The study of metabolomics is old (one of the earliest stories you learn in medical school is how doctors in days of yore would diagnose diabetes by tasting urine and finding it sweet). However, the systematic, full organism study of metabolomics is quite new, mostly because we never had the computing power to deal with all the data until recently. Nowadays there are large databases of metabolites that can be accessed for free, or for a price, depending on your needs.
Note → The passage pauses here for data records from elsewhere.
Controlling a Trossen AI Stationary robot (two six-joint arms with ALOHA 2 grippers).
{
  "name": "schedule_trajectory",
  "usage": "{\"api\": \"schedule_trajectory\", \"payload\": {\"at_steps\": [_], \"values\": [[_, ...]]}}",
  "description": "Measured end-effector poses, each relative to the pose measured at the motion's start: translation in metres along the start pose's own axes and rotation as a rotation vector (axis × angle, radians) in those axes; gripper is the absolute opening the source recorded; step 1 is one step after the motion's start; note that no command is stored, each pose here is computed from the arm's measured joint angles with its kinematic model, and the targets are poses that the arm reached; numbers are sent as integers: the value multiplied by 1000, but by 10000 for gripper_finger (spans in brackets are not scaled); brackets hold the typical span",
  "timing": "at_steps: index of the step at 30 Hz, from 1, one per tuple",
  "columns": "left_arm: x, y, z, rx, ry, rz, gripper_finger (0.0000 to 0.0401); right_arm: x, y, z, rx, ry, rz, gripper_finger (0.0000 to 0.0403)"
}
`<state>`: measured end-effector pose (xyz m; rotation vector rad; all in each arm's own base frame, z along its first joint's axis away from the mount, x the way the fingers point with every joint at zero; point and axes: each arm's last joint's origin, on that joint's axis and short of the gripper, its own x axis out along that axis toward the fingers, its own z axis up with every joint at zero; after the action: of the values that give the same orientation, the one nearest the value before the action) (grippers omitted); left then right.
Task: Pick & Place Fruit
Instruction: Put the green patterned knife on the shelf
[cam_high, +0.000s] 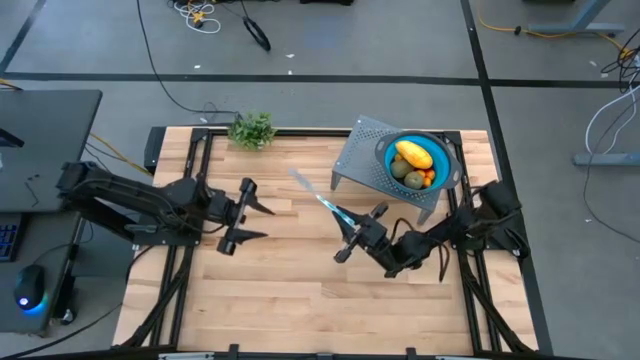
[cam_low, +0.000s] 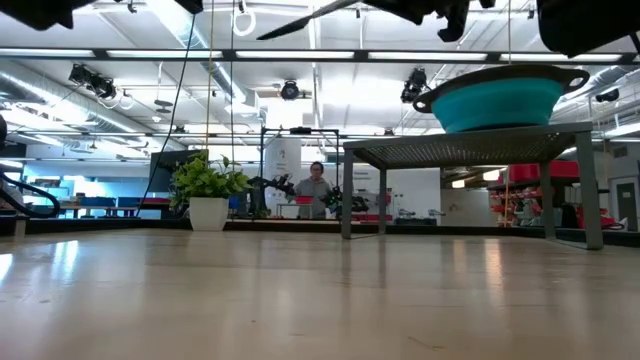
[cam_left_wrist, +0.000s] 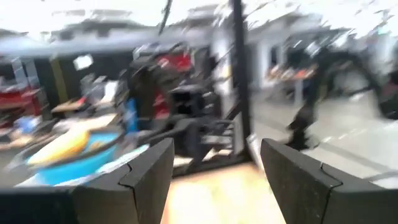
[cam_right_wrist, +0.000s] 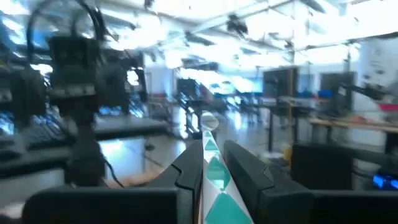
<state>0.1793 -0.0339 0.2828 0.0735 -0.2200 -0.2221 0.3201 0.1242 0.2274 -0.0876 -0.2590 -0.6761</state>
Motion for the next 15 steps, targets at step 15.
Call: {"api": "schedule_trajectory", "payload": {"at_steps": [15], "values": [[41,-4,-57,16,27,-48,249,3,-1,5,-80,-53,66,59]]}}
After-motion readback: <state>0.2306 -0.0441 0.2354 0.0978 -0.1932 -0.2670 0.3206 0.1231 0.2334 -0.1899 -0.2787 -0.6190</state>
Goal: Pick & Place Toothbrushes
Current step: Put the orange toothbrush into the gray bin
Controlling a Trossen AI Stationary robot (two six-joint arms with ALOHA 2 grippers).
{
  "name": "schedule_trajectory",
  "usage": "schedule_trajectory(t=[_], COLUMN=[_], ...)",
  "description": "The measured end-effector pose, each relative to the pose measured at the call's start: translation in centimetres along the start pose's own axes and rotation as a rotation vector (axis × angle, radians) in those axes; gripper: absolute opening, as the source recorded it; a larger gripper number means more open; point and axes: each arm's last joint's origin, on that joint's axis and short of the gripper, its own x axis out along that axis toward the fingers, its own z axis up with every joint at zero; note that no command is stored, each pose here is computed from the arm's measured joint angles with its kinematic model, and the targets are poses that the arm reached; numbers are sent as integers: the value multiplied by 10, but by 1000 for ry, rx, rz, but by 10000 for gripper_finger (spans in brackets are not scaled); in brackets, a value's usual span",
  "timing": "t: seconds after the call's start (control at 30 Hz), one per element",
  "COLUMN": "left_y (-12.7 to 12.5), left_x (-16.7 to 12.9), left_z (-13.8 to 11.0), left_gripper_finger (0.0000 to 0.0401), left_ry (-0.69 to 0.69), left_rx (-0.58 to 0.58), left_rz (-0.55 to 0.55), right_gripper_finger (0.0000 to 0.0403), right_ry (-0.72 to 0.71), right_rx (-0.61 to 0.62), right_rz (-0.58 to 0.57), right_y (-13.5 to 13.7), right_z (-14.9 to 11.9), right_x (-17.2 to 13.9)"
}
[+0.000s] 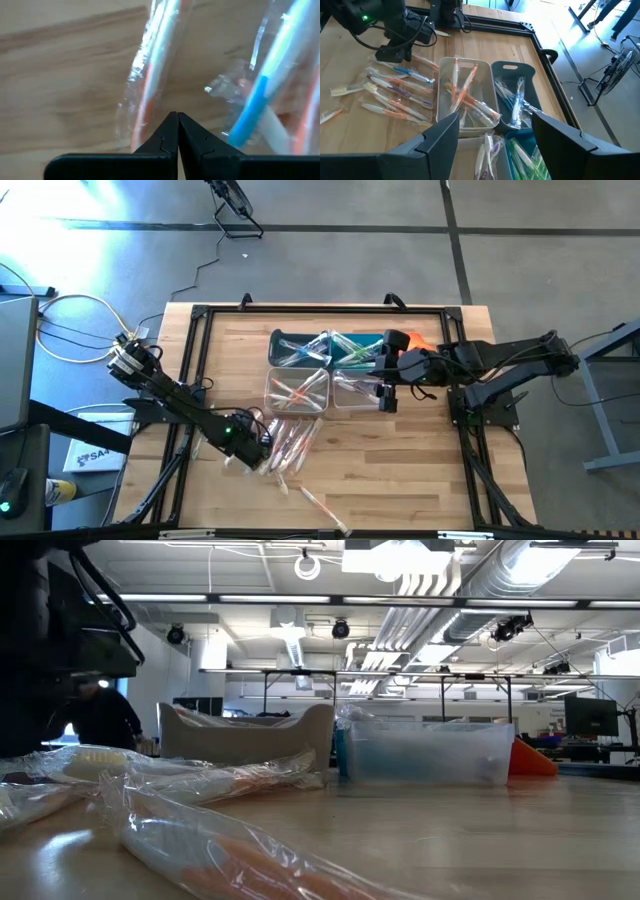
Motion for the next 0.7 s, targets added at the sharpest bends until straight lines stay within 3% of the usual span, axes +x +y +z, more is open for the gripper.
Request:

What does this have to do with psychiatry? It’s early days yet but there are some exciting things going on with respect to the metabolome and mental illness. I’m not even talking about the metabolome of our microbiome, discussed here, but rather the output of our own cells. Researchers are studying human brains to try to figure out the basic pathology underlying schizophrenia. While we don’t understand everything by any means, we know that a basic step where things go wrong is in development of synapses, particularly what we call the “excitatory” synapses that are the “on” buttons of neurons.

 Wikimedia Commons
Source: Wikimedia Commons

Excitatory synapses are tightly coupled to energy flow, which makes sense. They use a lot of energy. This means the generation of energy and the proper disposal of waste products are very essential to the proper function of excitatory synapses. In studying human brains, researchers found that people with schizophrenia tended to have more acidic brains in certain areas than normal controls, which suggests there is something wrong with the metabolism in that area of the brain. You see, part of a smoothly functioning brain metabolism is shuttling an acid, lactate, around to the right places. If the lactate isn’t moving around the way it should, the pH can drop. Why would this be?

Well, researchers went further and found out that certain enzymes important to metabolism were not functioning correctly in these brain samples from patients with schizophrenia. Using this sort of data, figuring out which enzymes were faulty in this area of the brain by measuring metabolic output, pH, etc (all part of the metabolome of that area of the brain), researchers can backtrack and figure out what pharmaceuticals can ameliorate some of these deficits. Not only known pharmaceuticals that we might already use to treat mental illness, but also orphan drugs—developed for one specific purpose and then abandoned—as well as medicines that are in use for entirely different things to see if they might be useful for schizophrenia. In order to do this, researchers consult a huge database called LINCS, which has the metabolomic signatures of 1.5 million pharmaceuticals on file.

The same kind of reasoning and cellular measurements of metabolome can be used not just for pharmaceuticals (new and old), but also for other environmental treatments, such as exercise or a ketogenic diet. In the schzophrenia issue, a ketogenic (very low carbohydrate) diet could theoretically bypass some of the metabolic problems found in the brains of people with schizophrenia, thus theoretically improving symptoms (and if used early enough, it could have a role in prevention). There are case studies in the literature for this treatment, but controlled trials have only just begun.

Big data combined with microscopic-level insight and clinical wisdom could help us cure or prevent many diseases and improve worldwide health. Study of the metabolome is the biggest and possibly the most fruitful frontier of human medicine.